Neither of these early stage developments has brought a design that unlocks the potential of the open network control environment of SDN with the power of value-add that can be obtained from service control applications running in parallel with the SDN controller that have the ability to optimize both the virtual and the physical network environments according to the operator’s service delivery requirements. Most SDN controllers delivered to date open up control of either a virtual overlay or a physical underlay but not both. And while the APIC is logically elegant within its own technological silo, it’s not opening up the opportunity for streamlining to the same extent—across a heterogeneous SDN infrastructure—as a solution leveraging, say, and Open Daylight-based set of network control plane functions could.

A glimpse into a more open framework for streamlining whole data center networking fabrics has started to appear in a set of recently introduced SDN service control applications from Big Switch and Brocade. Each has the attribute of bringing a distinct set of added value to managing a data center’s SDN deployment, while leveraging the abstraction of the SDN controller as a means of streamlining the deployment of the application’s work. In this manner they have the potential of leveraging the versatility and openness of the SDN control plane for implementation of the service controls they are generating in either a virtual or a physical deployment or both.

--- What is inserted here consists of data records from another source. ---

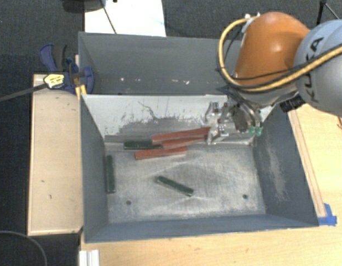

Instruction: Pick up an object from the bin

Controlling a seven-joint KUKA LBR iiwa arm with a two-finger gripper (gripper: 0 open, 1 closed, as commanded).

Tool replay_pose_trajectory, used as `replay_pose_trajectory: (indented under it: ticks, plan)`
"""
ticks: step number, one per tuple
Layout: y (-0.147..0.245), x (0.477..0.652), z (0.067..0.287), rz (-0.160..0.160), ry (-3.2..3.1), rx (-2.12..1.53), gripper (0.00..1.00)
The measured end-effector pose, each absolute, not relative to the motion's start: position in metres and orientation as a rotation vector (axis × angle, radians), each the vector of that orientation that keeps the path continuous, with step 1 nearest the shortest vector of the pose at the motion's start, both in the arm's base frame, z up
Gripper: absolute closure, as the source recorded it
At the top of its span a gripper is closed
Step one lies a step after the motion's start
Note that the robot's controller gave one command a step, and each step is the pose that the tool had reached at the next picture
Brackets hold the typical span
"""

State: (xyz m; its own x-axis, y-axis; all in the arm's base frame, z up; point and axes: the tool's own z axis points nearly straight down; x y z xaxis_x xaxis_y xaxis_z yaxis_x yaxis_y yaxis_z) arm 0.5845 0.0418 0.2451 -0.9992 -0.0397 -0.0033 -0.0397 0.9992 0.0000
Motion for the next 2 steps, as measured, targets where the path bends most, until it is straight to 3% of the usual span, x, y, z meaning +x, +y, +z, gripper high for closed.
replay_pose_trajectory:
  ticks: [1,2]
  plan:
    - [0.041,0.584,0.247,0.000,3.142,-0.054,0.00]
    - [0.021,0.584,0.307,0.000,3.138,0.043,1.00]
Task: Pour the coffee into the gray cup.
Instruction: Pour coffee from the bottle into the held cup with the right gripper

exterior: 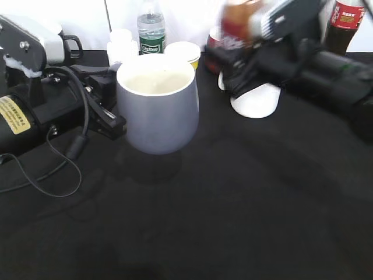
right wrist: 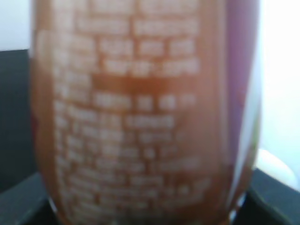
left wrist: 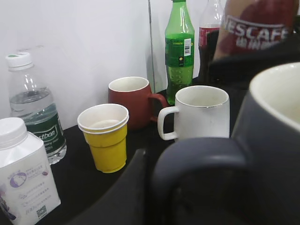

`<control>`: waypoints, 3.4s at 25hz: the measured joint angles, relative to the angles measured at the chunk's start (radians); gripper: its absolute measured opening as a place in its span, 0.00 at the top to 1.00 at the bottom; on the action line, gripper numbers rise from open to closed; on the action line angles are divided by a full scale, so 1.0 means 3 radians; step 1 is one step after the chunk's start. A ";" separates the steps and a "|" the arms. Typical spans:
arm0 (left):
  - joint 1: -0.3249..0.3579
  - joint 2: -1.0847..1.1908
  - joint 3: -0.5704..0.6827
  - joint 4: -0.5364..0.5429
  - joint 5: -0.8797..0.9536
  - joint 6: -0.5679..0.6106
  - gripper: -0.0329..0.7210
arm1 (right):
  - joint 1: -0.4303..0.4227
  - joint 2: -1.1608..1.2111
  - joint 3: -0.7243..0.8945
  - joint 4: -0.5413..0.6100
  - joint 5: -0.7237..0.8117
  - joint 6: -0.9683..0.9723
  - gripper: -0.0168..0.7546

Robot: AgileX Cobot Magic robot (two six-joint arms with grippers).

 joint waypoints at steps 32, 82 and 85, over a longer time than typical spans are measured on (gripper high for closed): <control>0.0000 0.0208 0.0000 0.0061 0.0137 0.0007 0.89 | 0.0074 -0.0003 0.0000 0.0394 -0.0261 -0.4063 0.29; 0.0000 0.0208 0.0000 0.0061 0.0147 0.0013 0.89 | 0.0074 -0.0003 0.0000 0.0402 -0.0288 -0.4389 0.29; 0.0000 0.0208 0.0000 0.0061 0.0149 0.0019 0.89 | 0.0074 -0.0003 0.0000 0.0402 -0.0288 -0.4392 0.29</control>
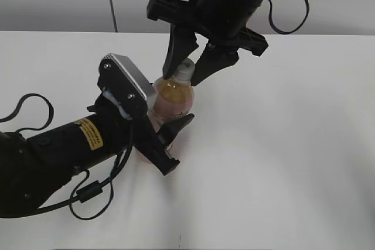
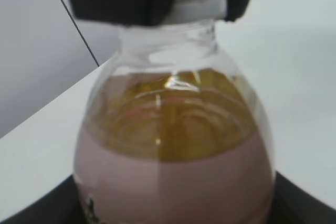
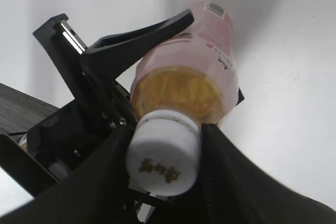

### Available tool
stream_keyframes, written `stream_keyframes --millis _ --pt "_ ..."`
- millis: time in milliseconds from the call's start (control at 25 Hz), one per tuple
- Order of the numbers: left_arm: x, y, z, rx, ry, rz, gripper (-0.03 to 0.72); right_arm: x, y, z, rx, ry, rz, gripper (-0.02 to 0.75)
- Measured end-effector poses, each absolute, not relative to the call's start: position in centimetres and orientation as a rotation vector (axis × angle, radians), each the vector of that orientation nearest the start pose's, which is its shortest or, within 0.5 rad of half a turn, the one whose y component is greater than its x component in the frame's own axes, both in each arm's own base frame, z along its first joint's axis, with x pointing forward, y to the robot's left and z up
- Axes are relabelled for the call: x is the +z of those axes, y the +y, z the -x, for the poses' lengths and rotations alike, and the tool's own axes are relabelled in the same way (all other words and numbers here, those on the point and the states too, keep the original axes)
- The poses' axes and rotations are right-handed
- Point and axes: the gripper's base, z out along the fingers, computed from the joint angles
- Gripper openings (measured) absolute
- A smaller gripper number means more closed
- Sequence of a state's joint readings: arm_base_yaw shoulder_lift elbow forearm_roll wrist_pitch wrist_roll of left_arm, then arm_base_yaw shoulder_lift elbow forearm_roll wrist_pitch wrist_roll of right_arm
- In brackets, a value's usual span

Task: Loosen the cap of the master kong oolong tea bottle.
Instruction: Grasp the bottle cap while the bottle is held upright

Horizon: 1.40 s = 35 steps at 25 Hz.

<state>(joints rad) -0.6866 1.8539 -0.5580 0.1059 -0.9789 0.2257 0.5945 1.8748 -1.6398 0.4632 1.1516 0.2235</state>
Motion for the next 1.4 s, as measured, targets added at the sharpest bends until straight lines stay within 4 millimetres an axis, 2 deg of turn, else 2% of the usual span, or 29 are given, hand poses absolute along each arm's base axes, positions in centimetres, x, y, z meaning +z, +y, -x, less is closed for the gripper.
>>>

Simplifying analytics, traffic engineering, and application policy controls in this way brings an order of magnitude increase in the level of efficiency that an operations and service management team can achieve toward the services they are managing.


Big Switch’s Fabric Analytics module and Brocade’s Volumetric Traffic Management and Path Explorer applications are each pursuing this path. Examples of implementations approaching this design have been developed in wide-area or transport SDN solutions such as Cisco’s WAE and NCS solutions and Ciena’s recently introduced Agility software suite. But in the data center the Big Switch and Brocade applications are early entrants in the market that are starting to leverage a truly open architecture for optimization of unified fabrics with extensible service control applications. Whether additional similar applications arrive in the market using a similar model in the near future will be interesting to see. But in the meantime, kudos to both suppliers for advancing the state of the art in managing open data center fabrics with the versatility and extensibility of their designs.